*What you are asked to do*:
From the line with "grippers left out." to the final line of the data below, please write out every line exactly, with no pictures.
···
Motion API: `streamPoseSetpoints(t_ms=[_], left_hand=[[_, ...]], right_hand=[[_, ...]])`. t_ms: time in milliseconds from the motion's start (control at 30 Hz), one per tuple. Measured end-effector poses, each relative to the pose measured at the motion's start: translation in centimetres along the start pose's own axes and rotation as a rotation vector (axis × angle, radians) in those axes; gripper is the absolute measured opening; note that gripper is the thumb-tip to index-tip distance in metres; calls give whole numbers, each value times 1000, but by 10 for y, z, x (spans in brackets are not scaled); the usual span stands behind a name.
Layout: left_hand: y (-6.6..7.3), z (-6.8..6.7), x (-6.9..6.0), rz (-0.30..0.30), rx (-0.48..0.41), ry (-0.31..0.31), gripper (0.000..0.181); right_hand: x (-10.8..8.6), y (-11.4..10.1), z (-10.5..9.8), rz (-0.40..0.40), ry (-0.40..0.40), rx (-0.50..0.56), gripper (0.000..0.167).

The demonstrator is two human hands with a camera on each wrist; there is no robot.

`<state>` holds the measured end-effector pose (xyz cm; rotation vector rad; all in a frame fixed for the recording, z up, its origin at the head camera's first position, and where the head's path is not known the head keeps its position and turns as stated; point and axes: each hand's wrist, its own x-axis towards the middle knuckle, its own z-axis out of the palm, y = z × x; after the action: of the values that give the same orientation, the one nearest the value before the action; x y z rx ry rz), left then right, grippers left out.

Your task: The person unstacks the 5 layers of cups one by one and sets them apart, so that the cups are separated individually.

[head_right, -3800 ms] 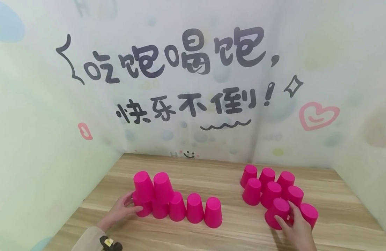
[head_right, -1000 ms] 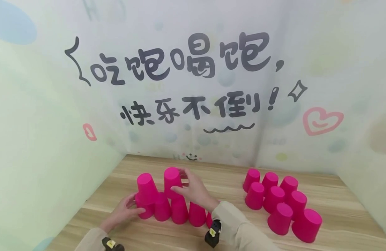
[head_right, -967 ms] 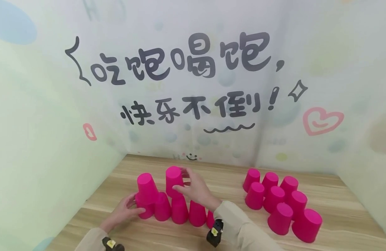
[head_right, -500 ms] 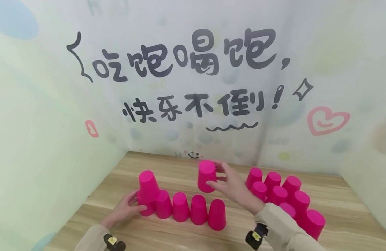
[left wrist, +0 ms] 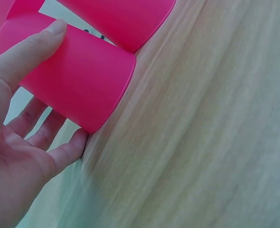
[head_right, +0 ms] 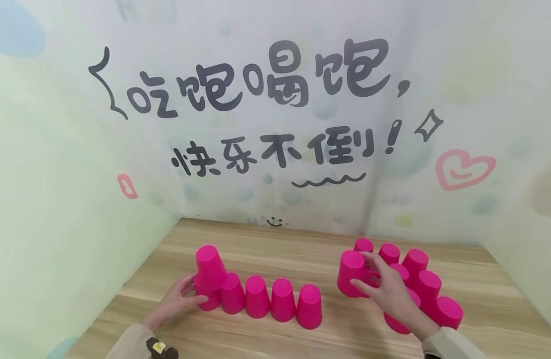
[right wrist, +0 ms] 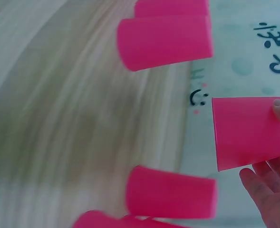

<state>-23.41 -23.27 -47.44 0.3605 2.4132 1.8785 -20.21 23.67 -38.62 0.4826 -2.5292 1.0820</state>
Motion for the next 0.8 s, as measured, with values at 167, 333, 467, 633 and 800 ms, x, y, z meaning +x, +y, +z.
streamPoseSetpoints(t_ms=[167, 333, 467, 633, 800], left_hand=[[1, 1, 0, -21, 9, 10, 63], [1, 1, 1, -21, 12, 17, 63], [2, 1, 1, -24, 4, 12, 62], [4, 1, -1, -40, -2, 8, 62], [8, 1, -2, -28, -11, -1, 63]], right_hand=[[-25, 20, 3, 100, 32, -31, 59], [-42, 31, 13, 212, 60, 9, 60], [-49, 40, 22, 235, 103, -16, 59], [-57, 48, 32, 277, 109, -41, 61], [-62, 49, 37, 312, 126, -33, 63]])
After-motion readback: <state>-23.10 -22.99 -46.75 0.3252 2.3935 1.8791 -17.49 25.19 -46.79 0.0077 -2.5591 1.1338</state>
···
*Task solution*:
`<state>` holds the measured end-effector pose (xyz cm; rotation vector rad; all in a frame fixed for the recording, z up, its origin at the head camera's first position, and where the head's path is not known the head keeps its position and turns as stated; point and axes: each hand's wrist, its own x-axis towards the middle knuckle, its own z-axis out of the palm, y = z × x; after the action: of the values that give the same orientation, the one nearest the value before the action; x y z rx ry rz), left then right, grippers left out.

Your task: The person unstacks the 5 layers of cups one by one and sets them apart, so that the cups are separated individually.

[head_right, -3800 ms] 
[head_right, -1000 ms] 
[head_right, -967 ms] 
[head_right, -500 ms] 
[left wrist, +0 ms] 
[head_right, +0 ms] 
[right wrist, +0 ms] 

<state>-23.41 -23.27 -47.44 0.3605 2.4132 1.8785 -20.21 23.67 -38.62 0.4826 -2.5292 1.0820</state>
Motion for the next 0.8 s, as measured, with values at 167, 333, 467, 633 and 800 ms, x, y, z meaning +x, +y, +z.
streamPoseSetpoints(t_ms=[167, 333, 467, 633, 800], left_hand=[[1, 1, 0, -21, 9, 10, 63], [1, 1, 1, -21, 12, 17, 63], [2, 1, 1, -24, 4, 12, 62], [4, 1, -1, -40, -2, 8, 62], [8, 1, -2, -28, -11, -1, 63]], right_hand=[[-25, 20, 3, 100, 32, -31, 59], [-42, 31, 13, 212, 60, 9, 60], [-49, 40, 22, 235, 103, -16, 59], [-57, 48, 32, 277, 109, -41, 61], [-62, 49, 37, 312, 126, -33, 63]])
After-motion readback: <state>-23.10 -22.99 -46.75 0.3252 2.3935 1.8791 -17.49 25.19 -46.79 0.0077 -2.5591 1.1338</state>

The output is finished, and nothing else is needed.